[Adorable image from flickr user Alícia]
I had another one of those deep thought moments, still about crafting, but more so about why crafting has really taken off lately (and this isn’t limited only to crafting – people have been canning gardening, and simply making things in a trendy way a lot these days).
I heard a great talk at TEDxAtlanta (recorded from the main TED conference, but still) in which Jane McGonigall explained why video people who are relatively unsuccessful at life are so great at video games, mostly because video games provide a platform in which they can excel. Unlike life, video games never challenge you more than you can eventually master, and have a set system of goals and rewards. You know what you’re meant to do. The problems are not un-solveable. Given any amount of diligent effort, you can fix things, or get recognition, or feel a sense of accomplishment, things that you can’t see in paying rent or fixing your car or buying a life insurance policy. Often life’s challenges aren’t easy, and there isn’t a set goal. There’s no princess to rescue. It’s not easy to be superhuman.

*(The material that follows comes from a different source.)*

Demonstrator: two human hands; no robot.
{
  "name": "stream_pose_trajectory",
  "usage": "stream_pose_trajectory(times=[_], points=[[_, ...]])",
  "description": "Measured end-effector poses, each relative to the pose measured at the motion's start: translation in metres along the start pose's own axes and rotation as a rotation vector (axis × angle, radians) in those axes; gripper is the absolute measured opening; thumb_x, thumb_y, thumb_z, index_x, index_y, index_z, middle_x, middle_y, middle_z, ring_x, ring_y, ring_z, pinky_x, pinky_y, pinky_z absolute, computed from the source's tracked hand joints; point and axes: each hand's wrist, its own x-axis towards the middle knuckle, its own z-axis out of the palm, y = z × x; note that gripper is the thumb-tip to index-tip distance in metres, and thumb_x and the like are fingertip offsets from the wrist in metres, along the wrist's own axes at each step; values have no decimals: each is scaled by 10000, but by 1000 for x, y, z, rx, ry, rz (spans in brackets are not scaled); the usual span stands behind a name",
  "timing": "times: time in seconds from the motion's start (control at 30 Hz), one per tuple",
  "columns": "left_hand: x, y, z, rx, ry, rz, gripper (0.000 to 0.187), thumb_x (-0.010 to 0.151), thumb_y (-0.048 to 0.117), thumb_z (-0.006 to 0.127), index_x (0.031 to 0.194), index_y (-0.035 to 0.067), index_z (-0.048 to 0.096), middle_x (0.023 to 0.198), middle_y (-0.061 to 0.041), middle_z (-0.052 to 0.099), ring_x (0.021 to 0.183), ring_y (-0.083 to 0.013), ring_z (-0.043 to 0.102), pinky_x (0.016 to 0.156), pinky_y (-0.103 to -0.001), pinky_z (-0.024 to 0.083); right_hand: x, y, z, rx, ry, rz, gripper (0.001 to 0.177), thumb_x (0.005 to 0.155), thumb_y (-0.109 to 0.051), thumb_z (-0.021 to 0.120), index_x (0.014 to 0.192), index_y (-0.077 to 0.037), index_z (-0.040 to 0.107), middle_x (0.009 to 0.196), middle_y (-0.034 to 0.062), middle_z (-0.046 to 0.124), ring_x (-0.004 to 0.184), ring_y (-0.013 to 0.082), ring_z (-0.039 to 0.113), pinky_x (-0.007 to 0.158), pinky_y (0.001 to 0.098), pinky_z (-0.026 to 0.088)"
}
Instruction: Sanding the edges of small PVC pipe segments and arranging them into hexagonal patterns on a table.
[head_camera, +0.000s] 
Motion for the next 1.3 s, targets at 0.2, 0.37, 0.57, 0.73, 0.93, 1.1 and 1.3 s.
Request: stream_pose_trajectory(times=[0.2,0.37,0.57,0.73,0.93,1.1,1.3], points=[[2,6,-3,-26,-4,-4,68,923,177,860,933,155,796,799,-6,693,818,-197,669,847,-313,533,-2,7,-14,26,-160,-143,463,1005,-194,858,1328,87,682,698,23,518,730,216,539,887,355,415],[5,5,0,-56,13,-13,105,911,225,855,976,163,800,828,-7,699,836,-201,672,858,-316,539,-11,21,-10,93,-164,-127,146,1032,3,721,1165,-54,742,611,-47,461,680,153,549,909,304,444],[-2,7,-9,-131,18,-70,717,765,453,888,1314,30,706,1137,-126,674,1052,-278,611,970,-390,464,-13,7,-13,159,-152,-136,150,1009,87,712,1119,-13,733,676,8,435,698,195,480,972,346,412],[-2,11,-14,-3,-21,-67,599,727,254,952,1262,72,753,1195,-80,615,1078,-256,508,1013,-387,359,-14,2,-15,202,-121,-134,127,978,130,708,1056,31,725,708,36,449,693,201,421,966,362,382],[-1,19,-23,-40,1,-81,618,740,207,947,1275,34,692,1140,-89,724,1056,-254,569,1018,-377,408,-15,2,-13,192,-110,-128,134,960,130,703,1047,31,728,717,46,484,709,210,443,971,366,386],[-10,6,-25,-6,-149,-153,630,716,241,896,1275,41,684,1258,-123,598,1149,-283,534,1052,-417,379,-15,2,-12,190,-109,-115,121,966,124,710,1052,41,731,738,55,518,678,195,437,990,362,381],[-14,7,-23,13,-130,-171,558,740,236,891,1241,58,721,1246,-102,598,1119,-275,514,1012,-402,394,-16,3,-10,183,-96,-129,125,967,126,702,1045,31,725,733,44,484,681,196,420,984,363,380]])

I’m going to take a bold step and extend this way of thinking to pretty much everybody in our economy nowadays, but especially to those of us in the middle of things. Not those of us with a lot of venture capital (though it sort of still applies). No, I’m talking about the Jimmy Olsens out there. The folks who keep trudging away at life because it’s a sink or swim kind of thing, who really want the superpowers but aren’t from Krypton or a family possessed of a trust fund.
We’ve got to work.
The frustrating thing is that the work we do, in this advanced society, is sort of invisible, or intangible, or often both. I’m a graphic designer, which means that pretty much all day I’m pushing pixels around on a computer screen, or doodling in a sketchbook, and at the end of the day I go home empty-handed, even if I’ve been slammed from the minute I get in until the minute I leave (and sometimes even after that). And then when I’m done designing, somebody else does the physical making part, and I’ve got something to show, but it feels a little disconnected. I think that lots of people feel this way. Insurance agents, accountants, pharmacists, doctors, salespeople. And then you get home and you struggle to pay your bills and you struggle to save money and you wonder where all that time went.
I believe very strongly that craft fills that void. I have about four different crafts going at once (right now it’s knitting, embroidery, shoemaking and boxmaking). I’m doing research. I’m working on my house. So when I’ve got a rough day, I go home and I make something that I can hold in my hands and I can say, “I made this.” It’s a tangible result, and it’s rewarding and it has a clear goal. And it’s achievable. A friend of mine (robbingpeter) cans her own food. She makes delicious pear butter and pickles and salsa (well, actually everything she cooks is delicious, but I’m trying to prove a point here). And I think that while I deride scrapbooking, it fills that void, too.
Maybe we’ve all got something in common with gamers – life is hard, and so we do things that help you cope, from stomping on goombas to crocheting afghans.
I agree 🙂 When you work in the abstract all day it’s nice to do something concrete. Intrinsic motivation.